As the Hindenburg neared her special mooring tower at Lakehurst Naval Air Station—on May 6, 1937—she suddenly burst into flames. This photo, by Gus Pasquerella, depicts the disaster-in-process.
In addition to eyewitness testimony, archives have movies and still photographs of the Hindenburg disaster. Decades later people still marvel at the magnitude of the tragedy.
Watching the movie we see a horrific tragedy. But what really happened? Following the link to a description of four key events, we learn that:
As Navy and ground crew personnel raced to help the victims, one man (Navy linesman Allen Hagaman) was killed. So were 35 people on board the Hindenburg (plus 2 dogs).
Virtually nothing but questions remained, although some of the mail (like this charred post card) survived.
What had caused this terrible disaster?
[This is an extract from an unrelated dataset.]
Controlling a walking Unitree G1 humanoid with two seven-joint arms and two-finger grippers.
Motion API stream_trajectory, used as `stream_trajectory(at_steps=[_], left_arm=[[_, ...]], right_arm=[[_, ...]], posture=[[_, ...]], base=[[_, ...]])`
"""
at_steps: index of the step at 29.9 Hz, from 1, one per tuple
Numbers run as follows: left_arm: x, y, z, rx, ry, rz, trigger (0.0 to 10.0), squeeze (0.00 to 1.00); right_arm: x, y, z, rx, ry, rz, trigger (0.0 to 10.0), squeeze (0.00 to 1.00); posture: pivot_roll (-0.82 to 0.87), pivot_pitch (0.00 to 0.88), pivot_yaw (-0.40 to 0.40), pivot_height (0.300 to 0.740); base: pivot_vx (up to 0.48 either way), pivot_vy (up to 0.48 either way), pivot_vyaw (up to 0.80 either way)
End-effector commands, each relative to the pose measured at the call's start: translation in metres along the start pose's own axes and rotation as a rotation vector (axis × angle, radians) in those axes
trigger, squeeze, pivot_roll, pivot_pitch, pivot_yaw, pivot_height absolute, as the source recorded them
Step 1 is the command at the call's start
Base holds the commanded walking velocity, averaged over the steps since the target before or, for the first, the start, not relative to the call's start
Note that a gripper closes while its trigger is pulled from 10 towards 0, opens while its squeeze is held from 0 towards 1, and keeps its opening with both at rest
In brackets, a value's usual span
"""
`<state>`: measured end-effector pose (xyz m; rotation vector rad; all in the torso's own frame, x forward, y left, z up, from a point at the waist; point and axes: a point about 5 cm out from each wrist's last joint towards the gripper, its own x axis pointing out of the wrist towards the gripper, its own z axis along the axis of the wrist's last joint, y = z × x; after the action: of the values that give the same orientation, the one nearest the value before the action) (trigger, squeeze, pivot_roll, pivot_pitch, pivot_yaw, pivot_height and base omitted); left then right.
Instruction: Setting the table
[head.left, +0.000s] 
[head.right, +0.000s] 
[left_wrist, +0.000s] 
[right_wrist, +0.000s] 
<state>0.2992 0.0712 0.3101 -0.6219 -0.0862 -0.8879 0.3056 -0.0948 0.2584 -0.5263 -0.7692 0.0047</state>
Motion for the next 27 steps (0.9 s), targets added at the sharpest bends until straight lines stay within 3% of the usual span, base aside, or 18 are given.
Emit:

For years, people believed the most likely cause was the use of hydrogen. Some folks still believe that theory. But a retired NASA scientist recently found a different cause.
Watching the film, examining still photos, reviewing eyewitness testimony and, surprisingly, testing 60-year-old airship covering, Dr. Addison Bain did not believe the fire’s source was hydrogen-related. His conclusions coincide with the findings of Otto Beyersdorff, a German electrical engineer who was part of the team assigned to investigate the fire on behalf of the Third Reich.
There is one fundamental difference in their findings: timing. Beyersdorff reached his conclusion within five weeks of the disaster.